La semaine dernière, alors qu’il tentait de justifier le remaniement ministériel, le Président de la République a soutenu l’idée d’une « flexisécurité à la Française » pour vaincre le chômage.

Si je me réjouis que cette notion ait enfin convaincue votre majorité, permettez-moi de soulever quelques inquiétudes sur la terminologie « à la française », si célèbre pour ses 35h ou sa taxe à 75%.

En amour comme en politique, tout est une question de confiance et il faut l’avouer, elle n’est pas au beau fixe dans le couple Etat – Entreprise parce que les règles imposées par l’un découragent l’investissement de l’autre ! 
Ce sera un mariage voué à l’échec, une séparation programmée, un divorce pour faute grave si l’Etat ne fait pas l’effort de renouer avec la compétitivité ?!

Alors, je vous propose de cesser cette lutte contre l’emploi, faites comme nos voisins, combattez le chômage.
Vous parlez de flexibilité à l’embauche pour les entreprises, je ne vois que des taxes, des charges qui continuent de proliférer.

Libérez la capacité d'entreprendre en diminuant les impôts sur le travail et sur le capital au lieu de promettre un chèque de 2000 euros aux entreprises pour les inciter à embaucher.

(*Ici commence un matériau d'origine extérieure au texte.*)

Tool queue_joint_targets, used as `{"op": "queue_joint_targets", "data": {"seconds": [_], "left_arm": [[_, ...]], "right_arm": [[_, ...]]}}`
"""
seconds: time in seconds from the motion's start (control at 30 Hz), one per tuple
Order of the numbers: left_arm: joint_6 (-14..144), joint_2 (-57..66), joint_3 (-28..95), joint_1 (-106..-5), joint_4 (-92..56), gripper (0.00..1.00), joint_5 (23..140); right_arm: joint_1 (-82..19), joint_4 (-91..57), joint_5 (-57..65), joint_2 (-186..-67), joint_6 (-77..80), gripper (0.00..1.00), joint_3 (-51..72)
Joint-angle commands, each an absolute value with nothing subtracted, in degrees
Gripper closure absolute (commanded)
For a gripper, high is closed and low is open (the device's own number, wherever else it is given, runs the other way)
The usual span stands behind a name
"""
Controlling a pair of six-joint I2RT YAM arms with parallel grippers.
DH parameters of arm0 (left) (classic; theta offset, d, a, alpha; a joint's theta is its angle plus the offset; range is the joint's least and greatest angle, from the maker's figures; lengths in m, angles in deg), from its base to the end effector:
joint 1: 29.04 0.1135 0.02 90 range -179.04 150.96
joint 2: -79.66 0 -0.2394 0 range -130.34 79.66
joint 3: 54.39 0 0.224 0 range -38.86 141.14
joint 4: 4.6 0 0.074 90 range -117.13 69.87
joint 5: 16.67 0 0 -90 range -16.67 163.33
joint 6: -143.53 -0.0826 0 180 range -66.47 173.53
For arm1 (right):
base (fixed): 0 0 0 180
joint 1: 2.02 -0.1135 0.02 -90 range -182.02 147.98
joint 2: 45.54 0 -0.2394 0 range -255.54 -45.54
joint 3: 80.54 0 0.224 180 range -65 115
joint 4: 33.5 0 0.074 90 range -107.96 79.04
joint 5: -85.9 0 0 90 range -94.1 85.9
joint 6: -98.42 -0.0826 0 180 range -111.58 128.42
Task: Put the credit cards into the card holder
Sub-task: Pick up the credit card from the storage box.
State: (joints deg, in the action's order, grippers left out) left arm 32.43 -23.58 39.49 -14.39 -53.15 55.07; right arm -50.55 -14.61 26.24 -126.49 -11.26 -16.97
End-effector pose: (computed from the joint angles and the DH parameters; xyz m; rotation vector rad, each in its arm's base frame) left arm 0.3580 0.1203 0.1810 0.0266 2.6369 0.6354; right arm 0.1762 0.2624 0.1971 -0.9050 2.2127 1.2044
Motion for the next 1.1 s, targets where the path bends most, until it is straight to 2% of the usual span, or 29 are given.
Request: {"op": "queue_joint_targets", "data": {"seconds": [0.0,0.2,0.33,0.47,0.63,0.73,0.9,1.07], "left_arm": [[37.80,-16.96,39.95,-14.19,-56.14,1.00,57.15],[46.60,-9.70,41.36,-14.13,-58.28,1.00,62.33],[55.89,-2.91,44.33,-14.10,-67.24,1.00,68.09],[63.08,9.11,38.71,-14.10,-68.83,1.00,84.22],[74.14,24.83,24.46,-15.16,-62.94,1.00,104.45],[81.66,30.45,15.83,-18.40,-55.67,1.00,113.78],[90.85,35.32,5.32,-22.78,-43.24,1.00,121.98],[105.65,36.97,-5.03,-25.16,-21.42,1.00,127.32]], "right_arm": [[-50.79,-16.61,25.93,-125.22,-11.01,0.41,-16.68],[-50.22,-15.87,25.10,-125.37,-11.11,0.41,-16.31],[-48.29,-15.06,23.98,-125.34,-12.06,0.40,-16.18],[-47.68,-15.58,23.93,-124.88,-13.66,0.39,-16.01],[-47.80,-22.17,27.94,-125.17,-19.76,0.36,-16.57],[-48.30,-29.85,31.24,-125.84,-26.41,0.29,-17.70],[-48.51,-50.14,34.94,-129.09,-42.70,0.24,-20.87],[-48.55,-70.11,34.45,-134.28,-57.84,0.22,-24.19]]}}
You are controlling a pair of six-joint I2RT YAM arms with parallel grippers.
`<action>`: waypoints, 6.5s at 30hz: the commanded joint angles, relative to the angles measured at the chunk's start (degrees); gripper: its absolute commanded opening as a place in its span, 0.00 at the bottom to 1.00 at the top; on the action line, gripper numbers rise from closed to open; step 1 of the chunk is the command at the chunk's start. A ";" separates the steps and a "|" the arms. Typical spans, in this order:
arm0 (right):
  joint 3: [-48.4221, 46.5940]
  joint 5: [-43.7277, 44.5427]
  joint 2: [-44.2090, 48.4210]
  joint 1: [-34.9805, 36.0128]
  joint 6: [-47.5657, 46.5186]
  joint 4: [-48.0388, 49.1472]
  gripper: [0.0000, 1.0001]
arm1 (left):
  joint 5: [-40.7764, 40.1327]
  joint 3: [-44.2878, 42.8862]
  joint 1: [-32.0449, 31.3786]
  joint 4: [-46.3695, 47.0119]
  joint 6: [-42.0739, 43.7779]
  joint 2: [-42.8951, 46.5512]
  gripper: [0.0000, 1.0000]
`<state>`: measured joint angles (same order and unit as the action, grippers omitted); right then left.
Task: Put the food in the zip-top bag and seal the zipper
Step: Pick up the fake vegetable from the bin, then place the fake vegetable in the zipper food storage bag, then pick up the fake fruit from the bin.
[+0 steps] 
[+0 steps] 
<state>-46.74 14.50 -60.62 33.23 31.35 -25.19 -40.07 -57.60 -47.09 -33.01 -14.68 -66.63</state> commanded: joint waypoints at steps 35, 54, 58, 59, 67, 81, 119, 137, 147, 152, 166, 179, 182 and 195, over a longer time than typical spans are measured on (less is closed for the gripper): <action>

Plutôt que de donner, arrêter de prendre !

Quand vous parlez d’embauche à un artisan, il vous répond : olala trop risqué ! Parce qu’il a vécu une séparation difficile ! Si vous facilitez cette séparation, alors, vous faciliterez les embauches ! C’est cela lavraie flexisécurité comme au Danemark et plus récemment en Espagne !

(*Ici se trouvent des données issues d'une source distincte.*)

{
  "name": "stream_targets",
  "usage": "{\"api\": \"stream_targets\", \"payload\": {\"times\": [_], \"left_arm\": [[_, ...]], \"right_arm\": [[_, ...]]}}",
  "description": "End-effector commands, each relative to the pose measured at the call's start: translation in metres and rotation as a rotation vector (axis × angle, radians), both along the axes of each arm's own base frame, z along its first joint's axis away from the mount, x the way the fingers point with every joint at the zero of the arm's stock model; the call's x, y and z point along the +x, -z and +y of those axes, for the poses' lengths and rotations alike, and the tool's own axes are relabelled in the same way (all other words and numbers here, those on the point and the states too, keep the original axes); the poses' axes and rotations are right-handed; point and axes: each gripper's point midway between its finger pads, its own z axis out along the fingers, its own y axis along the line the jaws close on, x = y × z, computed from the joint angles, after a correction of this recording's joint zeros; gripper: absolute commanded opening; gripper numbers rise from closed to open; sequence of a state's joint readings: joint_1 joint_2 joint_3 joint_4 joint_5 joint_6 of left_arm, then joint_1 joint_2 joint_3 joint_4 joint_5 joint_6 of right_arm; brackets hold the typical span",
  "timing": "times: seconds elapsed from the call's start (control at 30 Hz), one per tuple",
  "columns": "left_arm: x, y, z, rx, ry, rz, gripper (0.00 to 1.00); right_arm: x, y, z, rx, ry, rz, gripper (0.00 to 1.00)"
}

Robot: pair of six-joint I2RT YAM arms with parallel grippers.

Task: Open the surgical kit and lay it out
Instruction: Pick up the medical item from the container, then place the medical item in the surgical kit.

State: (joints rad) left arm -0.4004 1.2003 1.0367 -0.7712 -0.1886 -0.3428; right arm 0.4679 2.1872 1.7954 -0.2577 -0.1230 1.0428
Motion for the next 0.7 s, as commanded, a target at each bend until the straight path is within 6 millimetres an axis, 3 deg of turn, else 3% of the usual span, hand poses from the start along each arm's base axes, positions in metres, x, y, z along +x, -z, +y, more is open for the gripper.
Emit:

Je regrette, Monsieur le Premier ministre, que la véritable « exception à la Française » soit nos 700 000 chômeurs de plus depuis l'élection présidentielleau moment où les Etats-Unis, l’Allemagne renouent avec le plein emploi.

Rappelez-vous, Monsieur le Premier ministre, notre avenir, les artisans de notre destin, ce sont les entreprises.